[Materials provided]

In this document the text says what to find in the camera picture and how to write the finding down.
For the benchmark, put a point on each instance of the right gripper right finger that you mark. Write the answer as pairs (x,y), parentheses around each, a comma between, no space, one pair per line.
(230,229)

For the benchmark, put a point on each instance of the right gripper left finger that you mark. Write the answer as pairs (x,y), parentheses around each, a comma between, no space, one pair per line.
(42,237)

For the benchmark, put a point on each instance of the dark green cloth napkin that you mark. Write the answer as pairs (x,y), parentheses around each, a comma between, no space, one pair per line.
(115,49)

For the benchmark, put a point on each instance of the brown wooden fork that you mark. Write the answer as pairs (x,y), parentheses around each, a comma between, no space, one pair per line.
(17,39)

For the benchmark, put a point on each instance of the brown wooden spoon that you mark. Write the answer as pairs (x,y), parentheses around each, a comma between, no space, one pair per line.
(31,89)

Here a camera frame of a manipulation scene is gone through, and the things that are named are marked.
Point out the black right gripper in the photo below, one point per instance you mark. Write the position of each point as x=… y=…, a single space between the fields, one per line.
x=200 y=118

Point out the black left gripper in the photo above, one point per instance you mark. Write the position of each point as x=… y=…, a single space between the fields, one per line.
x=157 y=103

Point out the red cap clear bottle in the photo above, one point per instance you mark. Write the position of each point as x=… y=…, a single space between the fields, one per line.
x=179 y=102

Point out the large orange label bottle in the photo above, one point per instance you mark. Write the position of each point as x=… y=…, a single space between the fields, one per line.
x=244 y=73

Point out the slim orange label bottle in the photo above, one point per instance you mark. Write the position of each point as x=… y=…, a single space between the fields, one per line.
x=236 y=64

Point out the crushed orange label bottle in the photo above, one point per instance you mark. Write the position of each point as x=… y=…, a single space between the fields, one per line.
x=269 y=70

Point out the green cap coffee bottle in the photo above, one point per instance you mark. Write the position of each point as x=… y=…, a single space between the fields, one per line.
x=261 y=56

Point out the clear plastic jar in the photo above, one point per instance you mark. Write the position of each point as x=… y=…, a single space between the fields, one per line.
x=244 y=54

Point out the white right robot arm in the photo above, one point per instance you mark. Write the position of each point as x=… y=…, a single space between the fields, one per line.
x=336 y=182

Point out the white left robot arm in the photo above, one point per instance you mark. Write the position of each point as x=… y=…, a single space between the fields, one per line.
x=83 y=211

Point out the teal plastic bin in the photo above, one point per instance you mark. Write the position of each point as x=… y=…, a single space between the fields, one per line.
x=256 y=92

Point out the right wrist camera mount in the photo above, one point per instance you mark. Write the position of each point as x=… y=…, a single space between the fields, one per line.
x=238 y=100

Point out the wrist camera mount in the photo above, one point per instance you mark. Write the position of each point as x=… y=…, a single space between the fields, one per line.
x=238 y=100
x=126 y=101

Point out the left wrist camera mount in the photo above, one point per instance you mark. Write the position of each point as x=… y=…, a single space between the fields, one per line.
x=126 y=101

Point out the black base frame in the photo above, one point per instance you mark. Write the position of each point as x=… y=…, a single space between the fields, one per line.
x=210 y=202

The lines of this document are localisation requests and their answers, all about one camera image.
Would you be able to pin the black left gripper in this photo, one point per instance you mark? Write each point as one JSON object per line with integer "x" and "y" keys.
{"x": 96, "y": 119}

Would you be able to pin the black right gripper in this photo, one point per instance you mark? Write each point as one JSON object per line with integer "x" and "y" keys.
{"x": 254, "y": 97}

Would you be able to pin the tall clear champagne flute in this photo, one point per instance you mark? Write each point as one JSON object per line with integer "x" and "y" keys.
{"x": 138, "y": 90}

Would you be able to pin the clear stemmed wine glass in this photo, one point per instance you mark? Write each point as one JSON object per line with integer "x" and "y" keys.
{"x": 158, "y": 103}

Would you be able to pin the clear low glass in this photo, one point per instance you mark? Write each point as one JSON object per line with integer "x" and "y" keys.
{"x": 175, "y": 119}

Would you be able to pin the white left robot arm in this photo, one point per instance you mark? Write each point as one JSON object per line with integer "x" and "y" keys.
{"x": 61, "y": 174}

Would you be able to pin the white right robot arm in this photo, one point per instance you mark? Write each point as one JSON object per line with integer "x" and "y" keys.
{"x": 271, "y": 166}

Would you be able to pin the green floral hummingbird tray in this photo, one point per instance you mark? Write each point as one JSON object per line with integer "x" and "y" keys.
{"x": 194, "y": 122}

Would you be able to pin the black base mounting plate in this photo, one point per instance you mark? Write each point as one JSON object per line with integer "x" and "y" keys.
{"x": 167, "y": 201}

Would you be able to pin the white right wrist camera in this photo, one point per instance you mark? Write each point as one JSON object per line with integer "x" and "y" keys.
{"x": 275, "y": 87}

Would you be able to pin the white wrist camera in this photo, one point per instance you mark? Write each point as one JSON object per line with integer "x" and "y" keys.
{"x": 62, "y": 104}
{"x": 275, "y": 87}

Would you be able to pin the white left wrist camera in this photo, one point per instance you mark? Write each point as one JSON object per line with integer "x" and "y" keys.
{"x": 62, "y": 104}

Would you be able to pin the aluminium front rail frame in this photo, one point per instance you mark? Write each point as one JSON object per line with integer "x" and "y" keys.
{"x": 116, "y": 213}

[/Materials provided]

> [Task requirements]: Repeat each of the entries exactly.

> [Exercise solution]:
In this document the text says what to find in the camera picture and how to write the finding down.
For the benchmark, put a point on each instance of the right gripper right finger that you mark. Write the answer as pairs (x,y), parentheses around each, a comma between, no space, one pair per line.
(230,229)

For the benchmark, put a point on each instance of the right gripper left finger that you mark. Write the answer as pairs (x,y), parentheses around each, a comma between, no space, one pair per line.
(42,237)

For the benchmark, put a point on each instance of the dark green cloth napkin that you mark. Write the answer as pairs (x,y), parentheses around each, a comma between, no space, one pair per line.
(115,49)

For the benchmark, put a point on each instance of the brown wooden fork that you mark. Write the answer as pairs (x,y), parentheses around each, a comma between, no space, one pair per line.
(17,39)

For the benchmark, put a point on each instance of the brown wooden spoon that you mark. Write the answer as pairs (x,y), parentheses around each, a comma between, no space, one pair per line.
(31,89)

Here a camera frame of a manipulation scene is gone through, and the things that are named are marked.
Point out the black right gripper in the photo below, one point per instance you mark. Write the position of each point as x=… y=…, a single space between the fields, one per line.
x=200 y=118

Point out the black left gripper in the photo above, one point per instance you mark. Write the position of each point as x=… y=…, a single space between the fields, one per line.
x=157 y=103

Point out the red cap clear bottle in the photo above, one point per instance you mark. Write the position of each point as x=… y=…, a single space between the fields, one per line.
x=179 y=102

Point out the large orange label bottle in the photo above, one point per instance you mark. Write the position of each point as x=… y=…, a single space between the fields, one per line.
x=244 y=73

Point out the slim orange label bottle in the photo above, one point per instance you mark. Write the position of each point as x=… y=…, a single space between the fields, one per line.
x=236 y=64

Point out the crushed orange label bottle in the photo above, one point per instance you mark. Write the position of each point as x=… y=…, a single space between the fields, one per line.
x=269 y=70

Point out the green cap coffee bottle in the photo above, one point per instance you mark. Write the position of each point as x=… y=…, a single space between the fields, one per line.
x=261 y=56

Point out the clear plastic jar in the photo above, one point per instance you mark. Write the position of each point as x=… y=…, a single space between the fields, one per line.
x=244 y=54

Point out the white right robot arm in the photo above, one point per instance you mark. Write the position of each point as x=… y=…, a single space between the fields, one per line.
x=336 y=182

Point out the white left robot arm in the photo above, one point per instance you mark. Write the position of each point as x=… y=…, a single space between the fields, one per line.
x=83 y=211

Point out the teal plastic bin in the photo above, one point per instance you mark. Write the position of each point as x=… y=…, a single space between the fields, one per line.
x=256 y=92

Point out the right wrist camera mount in the photo above, one point per instance you mark. Write the position of each point as x=… y=…, a single space between the fields, one per line.
x=238 y=100

Point out the wrist camera mount in the photo above, one point per instance you mark. Write the position of each point as x=… y=…, a single space between the fields, one per line.
x=238 y=100
x=126 y=101

Point out the left wrist camera mount in the photo above, one point per instance you mark. Write the position of each point as x=… y=…, a single space between the fields, one per line.
x=126 y=101

Point out the black base frame in the photo above, one point per instance you mark. Write the position of each point as x=… y=…, a single space between the fields, one per line.
x=210 y=202

The lines of this document are localisation requests and their answers, all about one camera image.
Would you be able to pin the black left gripper in this photo, one point per instance you mark? Write each point as one JSON object per line with integer "x" and "y" keys.
{"x": 96, "y": 119}

Would you be able to pin the black right gripper in this photo, one point per instance you mark? Write each point as one JSON object per line with integer "x" and "y" keys.
{"x": 254, "y": 97}

Would you be able to pin the tall clear champagne flute in this photo, one point per instance you mark? Write each point as one JSON object per line with integer "x" and "y" keys.
{"x": 138, "y": 90}

Would you be able to pin the clear stemmed wine glass in this photo, one point per instance you mark? Write each point as one JSON object per line with integer "x" and "y" keys.
{"x": 158, "y": 103}

Would you be able to pin the clear low glass in this photo, one point per instance you mark? Write each point as one JSON object per line with integer "x" and "y" keys.
{"x": 175, "y": 119}

Would you be able to pin the white left robot arm in this photo, one point per instance you mark? Write each point as one JSON object per line with integer "x" and "y" keys.
{"x": 61, "y": 174}

Would you be able to pin the white right robot arm in this photo, one point per instance you mark? Write each point as one JSON object per line with integer "x" and "y" keys.
{"x": 271, "y": 166}

Would you be able to pin the green floral hummingbird tray in this photo, one point per instance you mark? Write each point as one JSON object per line with integer "x" and "y" keys.
{"x": 194, "y": 122}

Would you be able to pin the black base mounting plate in this photo, one point per instance you mark? Write each point as one JSON object per line with integer "x" and "y" keys.
{"x": 167, "y": 201}

Would you be able to pin the white right wrist camera in this photo, one point per instance you mark? Write each point as one JSON object per line with integer "x" and "y" keys.
{"x": 275, "y": 87}

Would you be able to pin the white wrist camera in this photo, one point per instance you mark? Write each point as one JSON object per line with integer "x" and "y" keys.
{"x": 62, "y": 104}
{"x": 275, "y": 87}

Would you be able to pin the white left wrist camera in this photo, one point per instance you mark? Write each point as one JSON object per line with integer "x" and "y" keys.
{"x": 62, "y": 104}

Would you be able to pin the aluminium front rail frame in this photo, one point per instance you mark? Write each point as one JSON object per line with integer "x" and "y" keys.
{"x": 116, "y": 213}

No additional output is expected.